I'm relatively new to verilog (avoided VHDL like the plague) but decided to use it for a complicated logic block I need for an LCD controller - it takes in 3 single bit inputs, R,G and B, and outputs three bytes sequentially. It reads in the RGB inputs 8 times, and outputs the three 3 bytes. ( 8 X 3 inputs = 24 bits. = 3 bytes).
A byte is sent out after 4 input reads, another after another 4 input reads, then, sometime later, the last byte.

This is essentially a state machine, so I've included a 4-bit counter to count from 0 to 11 (12 states). I've uesd a 'case' statement for each of the states 0-7, but I only need one thing done in states 8-11, therefore, I picked state 10. In the states I do not need anything done, I have simpley put

b[15:0] <= b[15:0]; // Hoping the fitter will realise this doesn't actually do anything.
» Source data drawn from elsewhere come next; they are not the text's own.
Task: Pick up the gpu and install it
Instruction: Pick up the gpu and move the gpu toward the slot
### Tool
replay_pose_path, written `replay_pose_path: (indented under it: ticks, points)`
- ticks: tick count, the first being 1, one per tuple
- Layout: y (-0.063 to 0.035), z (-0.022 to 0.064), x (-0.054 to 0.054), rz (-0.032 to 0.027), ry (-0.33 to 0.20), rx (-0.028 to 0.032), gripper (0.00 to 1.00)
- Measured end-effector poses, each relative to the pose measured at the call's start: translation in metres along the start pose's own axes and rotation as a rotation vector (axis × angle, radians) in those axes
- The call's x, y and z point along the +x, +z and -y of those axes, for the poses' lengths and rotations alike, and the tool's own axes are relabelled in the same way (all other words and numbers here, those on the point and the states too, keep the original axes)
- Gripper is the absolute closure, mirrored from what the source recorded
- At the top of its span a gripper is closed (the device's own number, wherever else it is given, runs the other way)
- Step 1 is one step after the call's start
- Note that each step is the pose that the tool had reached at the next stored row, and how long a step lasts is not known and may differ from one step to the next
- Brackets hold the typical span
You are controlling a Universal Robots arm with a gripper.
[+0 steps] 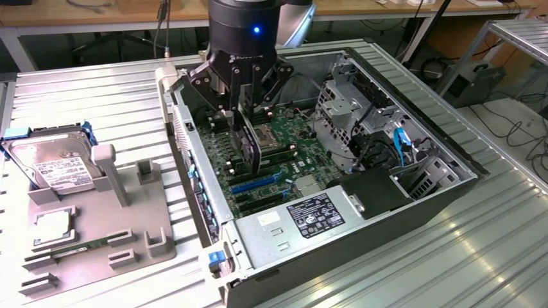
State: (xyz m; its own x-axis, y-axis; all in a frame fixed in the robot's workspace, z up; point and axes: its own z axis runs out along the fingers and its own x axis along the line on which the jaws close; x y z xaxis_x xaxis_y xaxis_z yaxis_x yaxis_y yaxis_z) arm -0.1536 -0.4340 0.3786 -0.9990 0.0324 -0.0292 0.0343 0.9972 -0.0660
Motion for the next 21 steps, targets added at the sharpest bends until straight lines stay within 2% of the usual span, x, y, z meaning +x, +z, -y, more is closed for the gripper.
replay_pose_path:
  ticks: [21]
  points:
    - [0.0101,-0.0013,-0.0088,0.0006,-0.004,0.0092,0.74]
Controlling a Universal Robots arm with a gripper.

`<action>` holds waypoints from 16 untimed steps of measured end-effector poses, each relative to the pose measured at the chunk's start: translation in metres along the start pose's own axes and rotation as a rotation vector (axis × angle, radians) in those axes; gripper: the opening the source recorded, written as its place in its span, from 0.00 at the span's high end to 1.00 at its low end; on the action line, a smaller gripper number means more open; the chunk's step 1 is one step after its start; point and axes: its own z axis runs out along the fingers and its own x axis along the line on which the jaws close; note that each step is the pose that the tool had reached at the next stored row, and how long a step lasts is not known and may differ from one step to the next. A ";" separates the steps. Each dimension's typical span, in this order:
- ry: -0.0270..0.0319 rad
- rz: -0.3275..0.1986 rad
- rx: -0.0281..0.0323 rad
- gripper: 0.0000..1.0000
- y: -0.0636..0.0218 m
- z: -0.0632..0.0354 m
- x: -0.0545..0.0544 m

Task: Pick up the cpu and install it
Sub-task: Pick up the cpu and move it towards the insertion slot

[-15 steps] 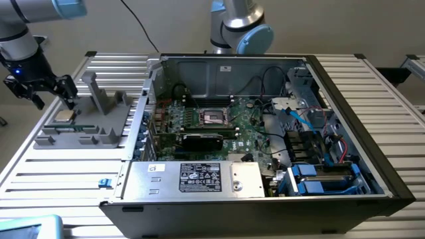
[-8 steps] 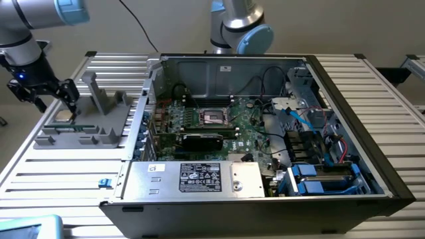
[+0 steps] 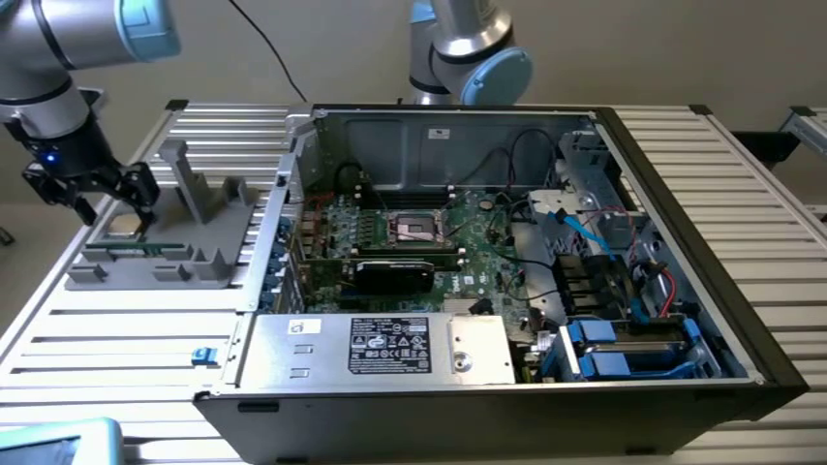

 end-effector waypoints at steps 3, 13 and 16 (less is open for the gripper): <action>0.0001 0.000 0.0000 0.18 0.0008 0.0014 0.000; 0.0014 0.000 -0.0032 0.25 0.0010 0.0056 0.000; 0.0023 0.000 -0.0050 0.25 0.0013 0.0071 0.000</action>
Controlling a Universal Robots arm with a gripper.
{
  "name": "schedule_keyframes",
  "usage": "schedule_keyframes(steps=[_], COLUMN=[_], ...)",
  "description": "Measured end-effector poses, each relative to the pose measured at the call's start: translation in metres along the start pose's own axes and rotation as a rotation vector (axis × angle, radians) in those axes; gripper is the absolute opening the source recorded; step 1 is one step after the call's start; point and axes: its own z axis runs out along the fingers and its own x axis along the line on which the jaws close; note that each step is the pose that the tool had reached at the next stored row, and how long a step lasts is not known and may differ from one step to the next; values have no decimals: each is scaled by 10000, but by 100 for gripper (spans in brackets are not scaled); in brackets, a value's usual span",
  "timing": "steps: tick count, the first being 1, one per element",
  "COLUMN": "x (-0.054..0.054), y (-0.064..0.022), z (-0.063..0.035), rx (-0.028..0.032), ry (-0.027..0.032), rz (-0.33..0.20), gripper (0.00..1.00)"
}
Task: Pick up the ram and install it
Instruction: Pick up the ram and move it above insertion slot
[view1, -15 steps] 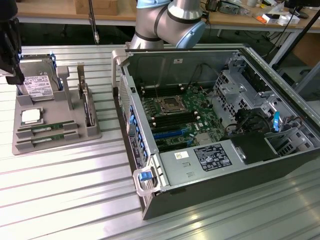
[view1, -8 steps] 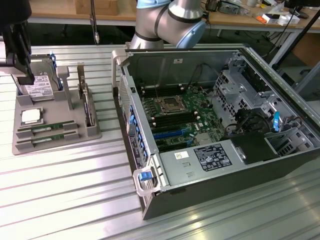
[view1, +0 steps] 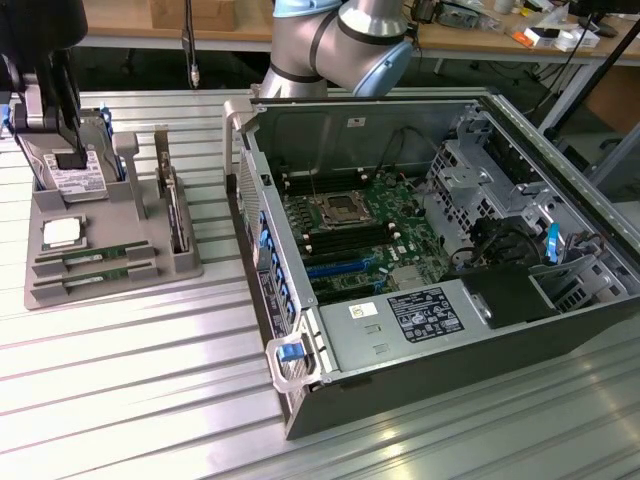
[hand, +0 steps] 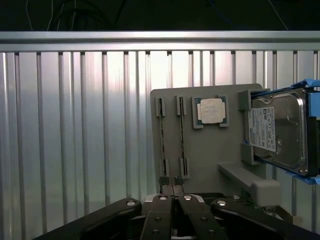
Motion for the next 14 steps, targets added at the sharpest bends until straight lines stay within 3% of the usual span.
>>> schedule_keyframes(steps=[4,7,14], x=[0,0,5], y=[0,0,-1], z=[0,2,230], rx=[0,0,0], ry=[0,0,0], rz=[0,0,0], gripper=[36,36,36])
I'm using 16 registers as temporary storage, plus 4 for the counter, plus inevitably some more for combinatorial. However, Quartus has generated something with 28 macrocells. I understand that its not an easy problem, but I fear these extra macrocells are generated because of my poor coding style, and so, I've provided the module, with hope that someone can point out flaws. I am not asking for confirmation of functionality (it works exactly as I intended), but more for optimization as every macrocell counts in this design:

Code:
module LCDcolfmat(clkin,cntout,dout,R,G,B,reset);

	reg [15:0] b;
	reg [3:0] counter;
	wire cntmax = (counter==11);
	
	input clkin;
	input reset;
	input R;
	input G;
	input B;
	output [7:0] dout;
	output [3:0] cntout;
	
	wire [7:0] dout;
	
	always @(posedge clkin)
	begin
		if(reset|cntmax)
		counter <= 0;
		else
		counter <= counter + 1;
	end
	
	always @(posedge clkin)
	case(counter)
		0: b[15:13] <= {R,G,B}; // fill up buffer with pixel 1
		1: b[12:10] <= {R,G,B}; // pixel 2
		2: b[9:7] <= {R,G,B};    // pixel 3
		3: b[6:4] <= {R,G,B};    // pixel 4 - b[15:8] read out here from external latch
		4: begin
			b[15:12] <= b[7:4]; // move lower byte to upper, last 4 bits don't care.
			b[11:9] <= {R,G,B}; // pixel 5
		   end
		5: b[8:6] <= {R,G,B}; // pixel 6
		6: b[5:3] <= {R,G,B}; // pixel 7
		7: b[2:0] <= {R,G,B}; // pixel 8 - b[15:8] read out here from external latch
		8: b[15:0] <= b[15:0]; // do nothing
		9: b[15:0] <= b[15:0]; // do nothing
		10: b[15:8] <= b[7:0]; // send lower byte of buffer to upper byte, can this be optimsed?
		11: b[15:0] <= b[15:0]; // do nothing  - b[15:8] read out here from external latch
	endcase
	
	assign dout = b[15:8];
	assign cntout = counter;
	
	endmodule

The counter is sent to an output purely for simulation so I can see what value the counter is at a particular time. It is quite a complicated idea but its the only way I can format the input data for a colour-STN LCD.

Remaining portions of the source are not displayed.